TASK: From the first line of the data below through the line holding "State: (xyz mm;", output each line exactly and leave the pictures out.

(Data items)

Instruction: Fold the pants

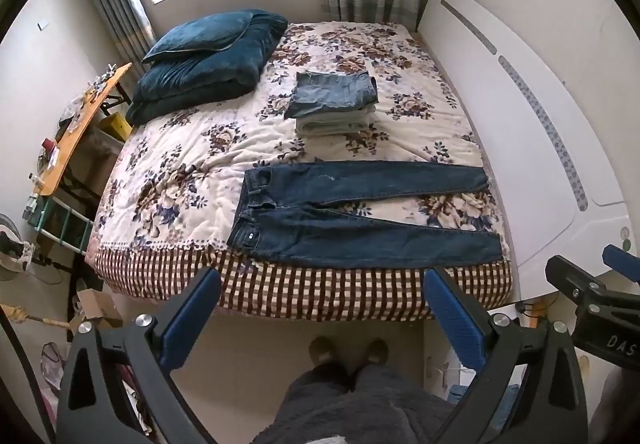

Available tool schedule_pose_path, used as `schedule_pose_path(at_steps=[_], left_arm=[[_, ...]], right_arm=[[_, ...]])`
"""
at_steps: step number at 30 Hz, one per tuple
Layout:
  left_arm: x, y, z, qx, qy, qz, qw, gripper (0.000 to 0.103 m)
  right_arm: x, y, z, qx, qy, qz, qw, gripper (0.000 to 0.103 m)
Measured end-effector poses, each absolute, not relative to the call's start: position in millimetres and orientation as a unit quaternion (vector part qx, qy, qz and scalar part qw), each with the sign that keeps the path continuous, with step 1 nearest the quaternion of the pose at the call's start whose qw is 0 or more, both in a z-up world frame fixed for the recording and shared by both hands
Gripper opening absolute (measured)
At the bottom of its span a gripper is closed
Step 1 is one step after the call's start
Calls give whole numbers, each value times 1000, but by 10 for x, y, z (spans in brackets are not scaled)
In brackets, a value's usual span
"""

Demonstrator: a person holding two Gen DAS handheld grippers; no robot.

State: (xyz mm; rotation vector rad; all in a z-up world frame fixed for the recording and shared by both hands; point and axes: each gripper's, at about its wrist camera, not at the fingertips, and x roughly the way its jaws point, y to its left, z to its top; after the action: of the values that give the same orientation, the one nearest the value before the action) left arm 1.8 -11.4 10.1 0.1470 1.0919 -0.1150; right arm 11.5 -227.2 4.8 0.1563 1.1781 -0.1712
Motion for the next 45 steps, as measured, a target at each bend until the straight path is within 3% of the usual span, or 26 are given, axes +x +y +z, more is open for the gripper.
schedule_pose_path(at_steps=[45], left_arm=[[-3,-149,112,68,516,-56,852,103]], right_arm=[[57,-2263,195,81,551,-75,827,103]])
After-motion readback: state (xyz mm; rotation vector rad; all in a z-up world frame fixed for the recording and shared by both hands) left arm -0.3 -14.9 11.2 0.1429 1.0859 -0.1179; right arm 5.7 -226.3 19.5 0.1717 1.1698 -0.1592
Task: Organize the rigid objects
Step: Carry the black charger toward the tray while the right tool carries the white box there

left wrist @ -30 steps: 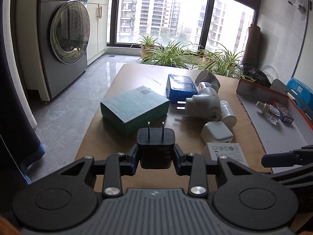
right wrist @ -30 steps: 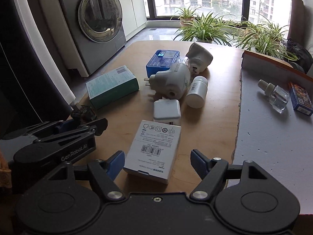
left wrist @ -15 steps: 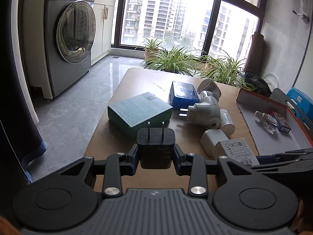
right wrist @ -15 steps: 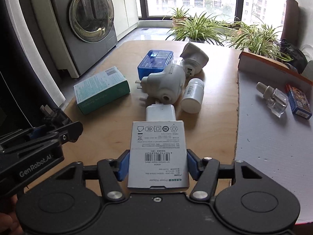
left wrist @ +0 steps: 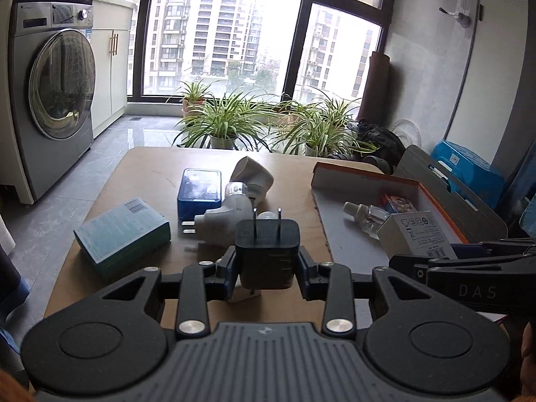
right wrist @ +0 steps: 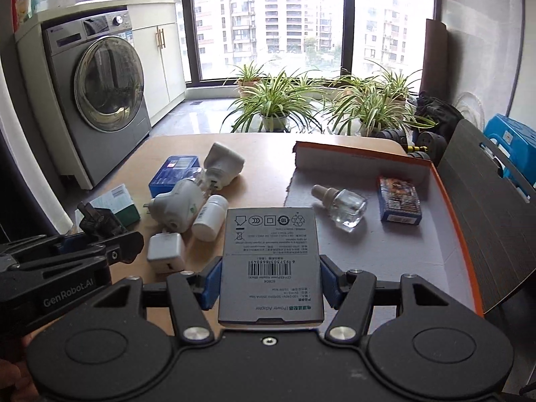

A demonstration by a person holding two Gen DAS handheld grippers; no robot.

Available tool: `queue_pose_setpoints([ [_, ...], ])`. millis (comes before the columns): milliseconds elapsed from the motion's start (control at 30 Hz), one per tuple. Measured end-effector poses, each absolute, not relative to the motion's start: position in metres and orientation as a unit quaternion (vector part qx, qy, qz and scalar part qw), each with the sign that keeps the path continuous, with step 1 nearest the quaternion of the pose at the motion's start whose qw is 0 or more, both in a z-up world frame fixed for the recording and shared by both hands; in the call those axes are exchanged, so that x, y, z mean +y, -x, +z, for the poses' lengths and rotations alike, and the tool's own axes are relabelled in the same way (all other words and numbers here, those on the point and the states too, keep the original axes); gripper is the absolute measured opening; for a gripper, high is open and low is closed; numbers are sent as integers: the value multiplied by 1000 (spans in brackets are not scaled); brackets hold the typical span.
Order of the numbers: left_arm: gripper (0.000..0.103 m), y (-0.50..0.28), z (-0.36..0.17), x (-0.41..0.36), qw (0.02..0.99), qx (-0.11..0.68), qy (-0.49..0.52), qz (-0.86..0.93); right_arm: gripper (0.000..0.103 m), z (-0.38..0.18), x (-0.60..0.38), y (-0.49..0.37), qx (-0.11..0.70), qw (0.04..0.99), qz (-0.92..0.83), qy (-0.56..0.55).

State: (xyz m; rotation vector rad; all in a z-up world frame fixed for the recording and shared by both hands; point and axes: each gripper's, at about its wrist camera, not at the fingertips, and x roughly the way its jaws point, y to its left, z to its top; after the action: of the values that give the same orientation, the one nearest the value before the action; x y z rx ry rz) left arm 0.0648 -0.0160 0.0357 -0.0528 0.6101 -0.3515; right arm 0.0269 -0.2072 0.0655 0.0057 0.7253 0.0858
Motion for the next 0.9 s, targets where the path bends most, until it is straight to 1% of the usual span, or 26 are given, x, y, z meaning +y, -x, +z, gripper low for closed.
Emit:
queue_pose_setpoints([
  [300,36,-78,44,-85,924,296,18,-239,71,75,-282,-20,341,939,-19,-45],
  [500,36,-84,47,-124,918,297,10,-262,71,77,-314,-16,333,939,-45,-65],
  [900,36,-85,41,-143,914,312,1,-261,71,66,-340,-15,339,935,-36,-95],
])
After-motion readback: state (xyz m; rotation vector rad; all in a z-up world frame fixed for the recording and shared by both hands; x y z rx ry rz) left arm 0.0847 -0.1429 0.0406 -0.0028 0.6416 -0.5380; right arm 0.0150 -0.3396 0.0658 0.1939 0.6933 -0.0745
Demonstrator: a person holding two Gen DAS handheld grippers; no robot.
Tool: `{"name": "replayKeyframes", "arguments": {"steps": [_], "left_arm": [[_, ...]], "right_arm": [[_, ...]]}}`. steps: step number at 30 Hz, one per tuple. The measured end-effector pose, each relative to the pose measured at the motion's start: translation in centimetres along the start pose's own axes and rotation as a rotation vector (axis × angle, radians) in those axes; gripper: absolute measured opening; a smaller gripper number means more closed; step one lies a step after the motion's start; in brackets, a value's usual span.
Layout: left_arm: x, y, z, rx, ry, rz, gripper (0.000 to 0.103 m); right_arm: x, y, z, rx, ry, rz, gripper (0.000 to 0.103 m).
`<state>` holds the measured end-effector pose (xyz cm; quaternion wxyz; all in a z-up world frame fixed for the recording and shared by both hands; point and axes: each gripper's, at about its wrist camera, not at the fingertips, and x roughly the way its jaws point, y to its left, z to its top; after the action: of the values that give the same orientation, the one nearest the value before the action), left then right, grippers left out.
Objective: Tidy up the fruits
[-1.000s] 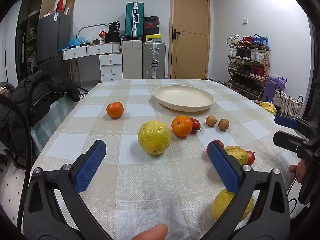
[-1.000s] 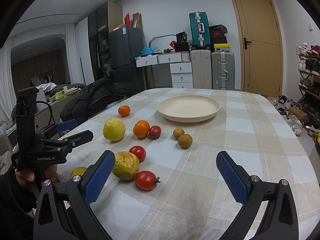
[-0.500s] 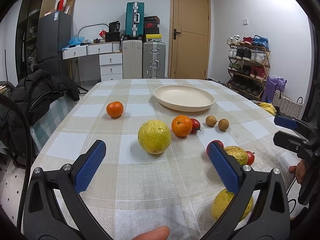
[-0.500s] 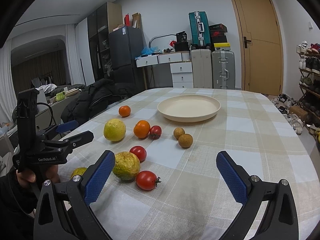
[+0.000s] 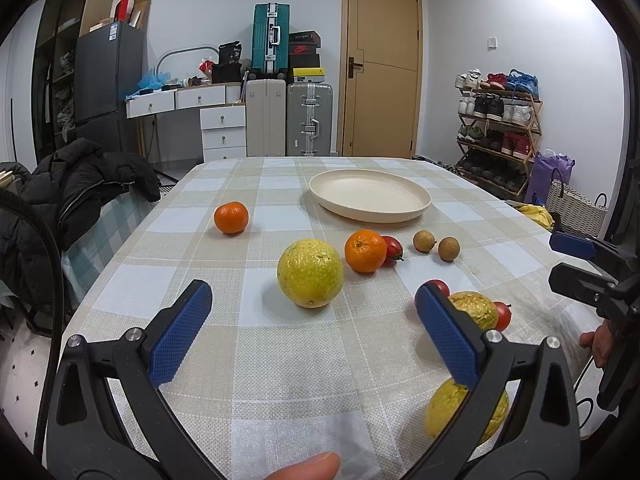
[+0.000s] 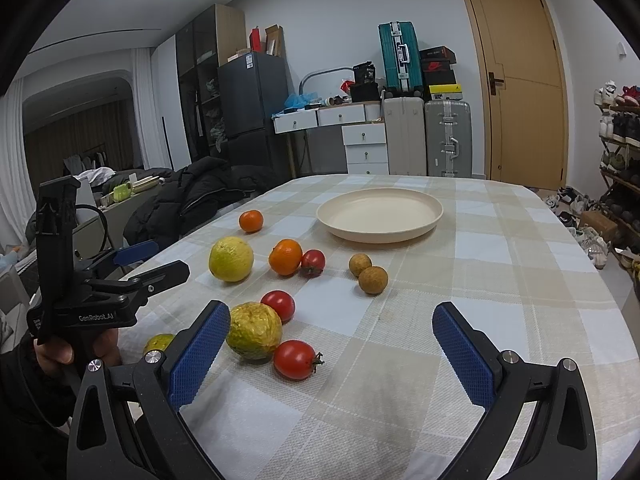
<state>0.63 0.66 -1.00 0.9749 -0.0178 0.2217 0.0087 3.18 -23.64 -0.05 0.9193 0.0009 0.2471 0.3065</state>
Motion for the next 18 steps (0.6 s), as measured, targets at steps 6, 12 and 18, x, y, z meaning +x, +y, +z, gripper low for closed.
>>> {"name": "replayKeyframes", "arguments": {"steps": [6, 12, 18], "left_arm": [[0.06, 0.00, -0.05, -0.002, 0.000, 0.000, 0.102], [0.05, 0.02, -0.03, -0.003, 0.000, 0.000, 0.102], [0.06, 0.02, -0.06, -0.004, 0.000, 0.000, 0.102]], "right_arm": [[-0.02, 0.06, -0.01, 0.000, 0.000, 0.001, 0.103], [0.05, 0.03, -0.04, 0.000, 0.002, 0.001, 0.103], [0.08, 0.03, -0.05, 0.002, 0.001, 0.002, 0.103]]}}
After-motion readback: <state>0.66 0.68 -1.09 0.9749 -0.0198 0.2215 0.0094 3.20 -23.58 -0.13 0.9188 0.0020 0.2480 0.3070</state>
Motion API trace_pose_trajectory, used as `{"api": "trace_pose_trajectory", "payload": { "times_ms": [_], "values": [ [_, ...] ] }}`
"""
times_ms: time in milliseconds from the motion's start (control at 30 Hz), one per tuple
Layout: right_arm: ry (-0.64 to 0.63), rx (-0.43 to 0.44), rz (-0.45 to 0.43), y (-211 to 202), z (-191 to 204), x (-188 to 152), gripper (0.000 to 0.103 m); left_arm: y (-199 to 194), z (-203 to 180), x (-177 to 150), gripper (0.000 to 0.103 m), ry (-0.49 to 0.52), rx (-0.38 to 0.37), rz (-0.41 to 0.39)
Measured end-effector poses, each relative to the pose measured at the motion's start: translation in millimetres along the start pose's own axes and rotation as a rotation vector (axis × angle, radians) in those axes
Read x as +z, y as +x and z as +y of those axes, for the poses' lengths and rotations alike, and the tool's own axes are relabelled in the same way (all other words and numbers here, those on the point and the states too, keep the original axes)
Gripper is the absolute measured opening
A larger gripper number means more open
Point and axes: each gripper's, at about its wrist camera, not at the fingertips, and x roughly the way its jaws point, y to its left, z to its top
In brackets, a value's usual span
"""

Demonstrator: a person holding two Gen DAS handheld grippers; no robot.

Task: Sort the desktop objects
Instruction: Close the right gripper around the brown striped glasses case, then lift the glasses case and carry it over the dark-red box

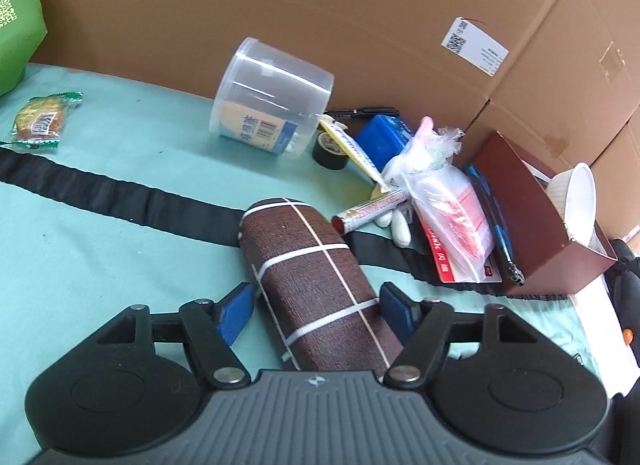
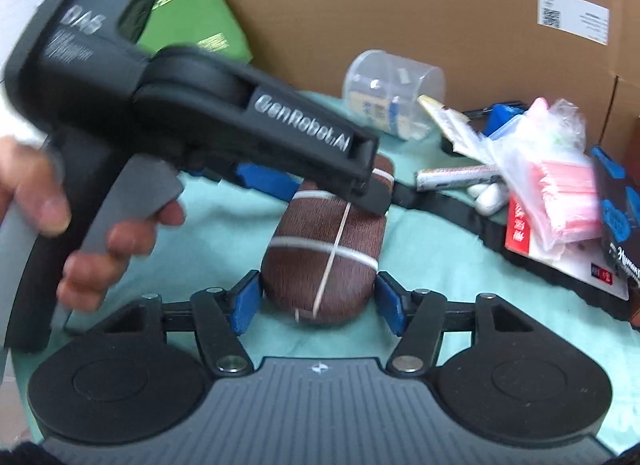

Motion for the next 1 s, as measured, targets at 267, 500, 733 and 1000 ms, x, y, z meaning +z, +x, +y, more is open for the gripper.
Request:
{"api": "trace_pose_trajectory", "payload": {
  "times_ms": [267, 500, 733, 1000],
  "values": [
    [0.083, -0.056, -0.014, 25, -2, 11, 0.062, 0, -5, 1, 0.071, -0.006, -0.012, 0.045],
    [0.162, -0.084, -0.019, 0, -17, 0, 0.060, -8, -45, -9, 0.063, 0.054, -0.026, 0.032],
    [0.222, -0.156, -0.108, -57, -40, -16, 0.060, -23, -113, -13, 0.063, 0.161, -0.089, -0.027],
    [0.254, -0.286, -0.298, -140, -80, -19, 0.060, -35, -211, 3, 0.062, 0.286, -0.206, -0.148]
  ]
}}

RESPONSE BOX:
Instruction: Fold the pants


Available tool schedule_pose_path, used as `schedule_pose_path(at_steps=[_], left_arm=[[_, ...]], right_arm=[[_, ...]])`
"""
at_steps: step number at 30 Hz, one per tuple
Layout:
  left_arm: x, y, z, qx, qy, qz, qw, gripper (0.000 to 0.103 m)
  right_arm: x, y, z, qx, qy, qz, qw, gripper (0.000 to 0.103 m)
Measured end-effector poses, each absolute, not relative to the call's start: position in millimetres and orientation as a unit quaternion (vector part qx, qy, qz and scalar part qw), each with the sign that keeps the path continuous, with step 1 nearest the quaternion of the pose at the call's start whose qw is 0 or more, both in a z-up world frame fixed for the recording and shared by both hands
Gripper opening absolute (measured)
At the bottom of its span a gripper is closed
Step 1 is one step after the call's start
Calls give whole numbers, each value times 1000, but by 10 for x, y, z (spans in brackets are not scaled)
In brackets, a value's usual span
"""

Demonstrator: a person holding two Gen DAS handheld grippers; no robot.

State: (xyz mm; rotation vector rad; all in a z-up world frame fixed for the recording and shared by both hands; point and axes: each gripper's, at about its wrist camera, not at the fingertips, and x roughly the way its jaws point, y to its left, z to its top; after the action: of the values that give the same orientation, the one nearest the value before the action) left arm 1.8 -11.4 10.1 0.1470 1.0919 -0.1150; right arm 11.5 -227.2 4.8 0.1563 1.1781 -0.1712

Here the output is complete.